Artigo Revisado por pares

Partitioning of transpressive motions within a sigmoidal foldbelt: the Variscan Sierras Australes, Argentina

1991; Elsevier BV; Volume: 13; Issue: 7 Linguagem: Inglês

10.1016/0191-8141(91)90001-y

ISSN

1873-1201

Autores

P.R. Cobbold, Denis Gapais, Eduardo A. Rossello,

Tópico(s)

Geological formations and processes

Resumo

The Sierras Australes (Buenos Aires province, Argentina) form a sigmoidal foldbelt, about 150 km long. The last major orogenic event was Variscan, as shown by synsedimentary folds in upper Palaeozoic sediments and by K-Ar or Rb-Sr ages on cleavage-forming minerals of low metamorphic grade. Folds in the Paleozoic cover are associated with cleavage, stretching lineation and kinematic indicators (shear bands and sigmoidal tails around porphyroclasts).
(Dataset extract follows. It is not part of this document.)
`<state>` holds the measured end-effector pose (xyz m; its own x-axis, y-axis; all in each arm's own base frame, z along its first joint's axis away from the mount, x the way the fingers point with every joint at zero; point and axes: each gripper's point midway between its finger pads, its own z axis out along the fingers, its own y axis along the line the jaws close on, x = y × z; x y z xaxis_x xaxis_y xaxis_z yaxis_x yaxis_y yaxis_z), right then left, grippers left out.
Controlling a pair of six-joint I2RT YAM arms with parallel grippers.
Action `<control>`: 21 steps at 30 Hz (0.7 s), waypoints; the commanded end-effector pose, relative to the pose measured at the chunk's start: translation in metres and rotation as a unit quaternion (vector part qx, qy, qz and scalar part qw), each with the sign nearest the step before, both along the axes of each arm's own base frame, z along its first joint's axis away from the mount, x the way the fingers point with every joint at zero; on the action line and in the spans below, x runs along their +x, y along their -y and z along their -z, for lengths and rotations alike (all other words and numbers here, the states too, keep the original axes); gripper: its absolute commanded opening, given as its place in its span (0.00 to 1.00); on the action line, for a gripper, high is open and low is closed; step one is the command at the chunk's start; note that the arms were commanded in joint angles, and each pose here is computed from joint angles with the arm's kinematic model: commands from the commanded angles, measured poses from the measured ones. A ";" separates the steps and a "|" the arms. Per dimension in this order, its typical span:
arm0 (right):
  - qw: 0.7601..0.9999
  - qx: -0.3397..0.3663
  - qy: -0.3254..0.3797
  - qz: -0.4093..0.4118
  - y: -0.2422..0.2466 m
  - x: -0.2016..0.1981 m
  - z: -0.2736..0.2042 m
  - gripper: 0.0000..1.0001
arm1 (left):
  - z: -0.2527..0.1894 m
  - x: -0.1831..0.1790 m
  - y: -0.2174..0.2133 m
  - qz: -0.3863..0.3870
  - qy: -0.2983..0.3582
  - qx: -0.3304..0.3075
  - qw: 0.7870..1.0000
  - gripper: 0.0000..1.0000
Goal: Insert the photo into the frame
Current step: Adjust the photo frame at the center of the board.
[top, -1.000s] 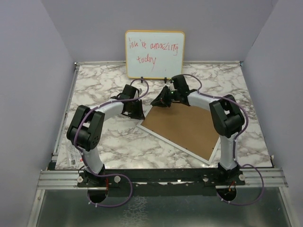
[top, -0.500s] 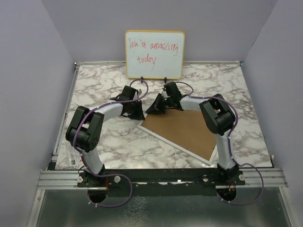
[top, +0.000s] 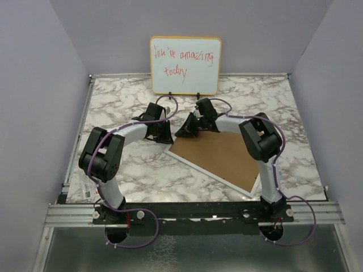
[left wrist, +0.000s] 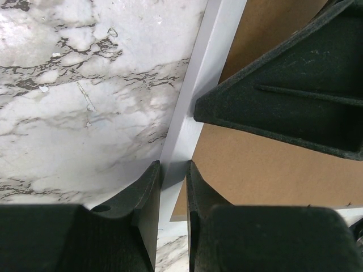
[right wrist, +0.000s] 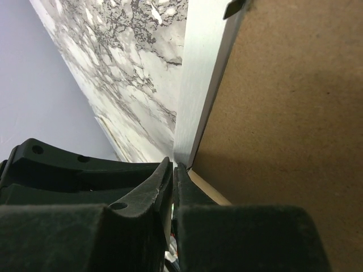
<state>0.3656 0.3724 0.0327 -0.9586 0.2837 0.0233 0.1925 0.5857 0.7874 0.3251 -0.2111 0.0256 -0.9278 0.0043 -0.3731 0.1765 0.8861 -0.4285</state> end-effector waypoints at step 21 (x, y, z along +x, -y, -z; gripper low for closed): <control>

Reworking of the granitic Precambrian basement resulted in shear zones and faults. We distinguish three structural domains within the Sierras Australes: a Northwestern Arc, a Southeastern Basin and a Central Belt. The Northwestern Arc is a simple fold-and-thrust belt, verging towards the NE. The Southeastern Basin is a foreland basin, where an underthrust towards the SW is overshadowed by a right-lateral wrench along strike. Finally, the Central Belt has resulted from a combination of right-lateral wrenching and overthrusting, both in a northerly direction. All three domains may have resulted from a uniform state of transpressive stress. Although the deformation is strongly partitioned at outcrop, it may be simpler at depth. This is suggested by experiments in which sandpacks are subjected to transpression, by reactivating a single basement fault in oblique (right-lateral reverse) slip. We describe one such experiment where fault blocks rotate counterclockwise about vertical axes, producing arcuate thrusts at the surface. By analogy, we suggest that the Sierras Australes formed in a transpressive context, as a result of oblique-slip reactivation of a deep fault zone. Strong partitioning in the upper crust was facilitated by upward splaying of faults.